July 24, 2016

Partly cloudy

Were you ready when the lights went out?

By Beth Kilchenman

American Red Cross

As I write this column, many Medina County residents are still without electricity due to the high winds associated with Hurricane Ike that blew through Northeast Ohio on Sept. 14. As you searched the house for a radio or a flashlight with operating batteries or wished you had stored some large containers of bottled water, did you remember that you had intended to assemble that all-important disaster supply kit the last time the electricity went out?

Why don’t you take the time to do it now, so you’ll be prepared for the next storm?
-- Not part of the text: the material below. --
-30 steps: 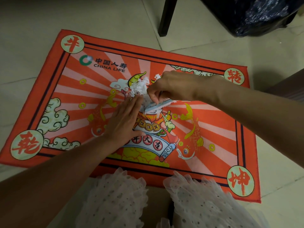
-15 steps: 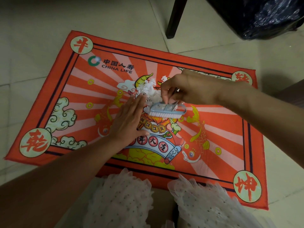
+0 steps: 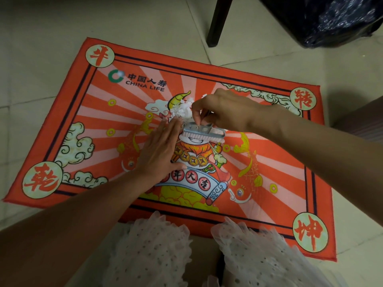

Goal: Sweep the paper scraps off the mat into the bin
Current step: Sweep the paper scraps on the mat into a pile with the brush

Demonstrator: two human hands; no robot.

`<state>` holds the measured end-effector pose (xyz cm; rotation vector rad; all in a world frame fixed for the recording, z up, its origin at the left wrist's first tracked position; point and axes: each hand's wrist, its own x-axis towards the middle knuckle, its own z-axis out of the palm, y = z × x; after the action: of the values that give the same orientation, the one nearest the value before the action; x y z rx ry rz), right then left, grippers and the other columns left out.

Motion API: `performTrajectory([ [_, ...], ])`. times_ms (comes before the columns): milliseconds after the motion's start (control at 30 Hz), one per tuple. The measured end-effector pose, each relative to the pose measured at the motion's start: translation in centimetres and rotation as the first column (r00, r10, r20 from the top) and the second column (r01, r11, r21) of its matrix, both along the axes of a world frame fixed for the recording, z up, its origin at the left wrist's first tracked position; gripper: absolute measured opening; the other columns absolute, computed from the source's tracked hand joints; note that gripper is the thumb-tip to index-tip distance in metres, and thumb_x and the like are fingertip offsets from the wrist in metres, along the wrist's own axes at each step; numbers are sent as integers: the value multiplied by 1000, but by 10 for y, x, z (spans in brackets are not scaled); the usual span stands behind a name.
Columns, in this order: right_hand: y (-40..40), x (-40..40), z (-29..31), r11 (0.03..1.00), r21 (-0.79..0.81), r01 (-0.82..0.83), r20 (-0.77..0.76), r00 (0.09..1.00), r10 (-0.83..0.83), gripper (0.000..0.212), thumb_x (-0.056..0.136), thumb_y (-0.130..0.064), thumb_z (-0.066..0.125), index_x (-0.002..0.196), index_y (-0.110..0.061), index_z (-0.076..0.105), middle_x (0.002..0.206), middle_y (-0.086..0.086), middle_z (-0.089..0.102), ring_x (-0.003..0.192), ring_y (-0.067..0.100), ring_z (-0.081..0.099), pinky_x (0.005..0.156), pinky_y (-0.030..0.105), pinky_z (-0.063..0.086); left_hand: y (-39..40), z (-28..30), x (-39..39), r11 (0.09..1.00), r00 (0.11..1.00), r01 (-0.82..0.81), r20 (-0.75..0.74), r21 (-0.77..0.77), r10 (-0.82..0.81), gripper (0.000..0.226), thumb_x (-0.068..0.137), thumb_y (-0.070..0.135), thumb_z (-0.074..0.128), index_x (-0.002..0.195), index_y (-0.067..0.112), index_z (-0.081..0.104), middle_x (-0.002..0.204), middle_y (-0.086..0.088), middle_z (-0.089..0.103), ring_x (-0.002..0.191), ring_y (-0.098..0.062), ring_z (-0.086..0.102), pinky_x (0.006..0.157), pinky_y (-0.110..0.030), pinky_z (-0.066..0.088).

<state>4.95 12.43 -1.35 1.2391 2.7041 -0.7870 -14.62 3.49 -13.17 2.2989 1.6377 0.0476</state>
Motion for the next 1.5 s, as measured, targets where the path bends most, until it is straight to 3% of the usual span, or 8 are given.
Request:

Gather enough emergency supplies to meet your needs. A portable kit, stored in a sturdy, easy-to-carry, water-resistant container should have enough supplies for three days.

The Red Cross also recommends having at least two weeks worth of supplies at home and to keep a smaller kit in the trunk of your car. Check your kit and replace the stock every six months.
Whether you purchase a kit or choose to build your own, your kit should include:

o A three-day supply of water (one gallon per person, per day) and ready-to-eat nonperishable foods, like tuna, peanut butter, crackers, canned fruit, etc.

o A manual can opener.

o A battery-powered or hand-crank radio, flashlight and plenty of extra batteries.

o A first-aid kit and reference guide.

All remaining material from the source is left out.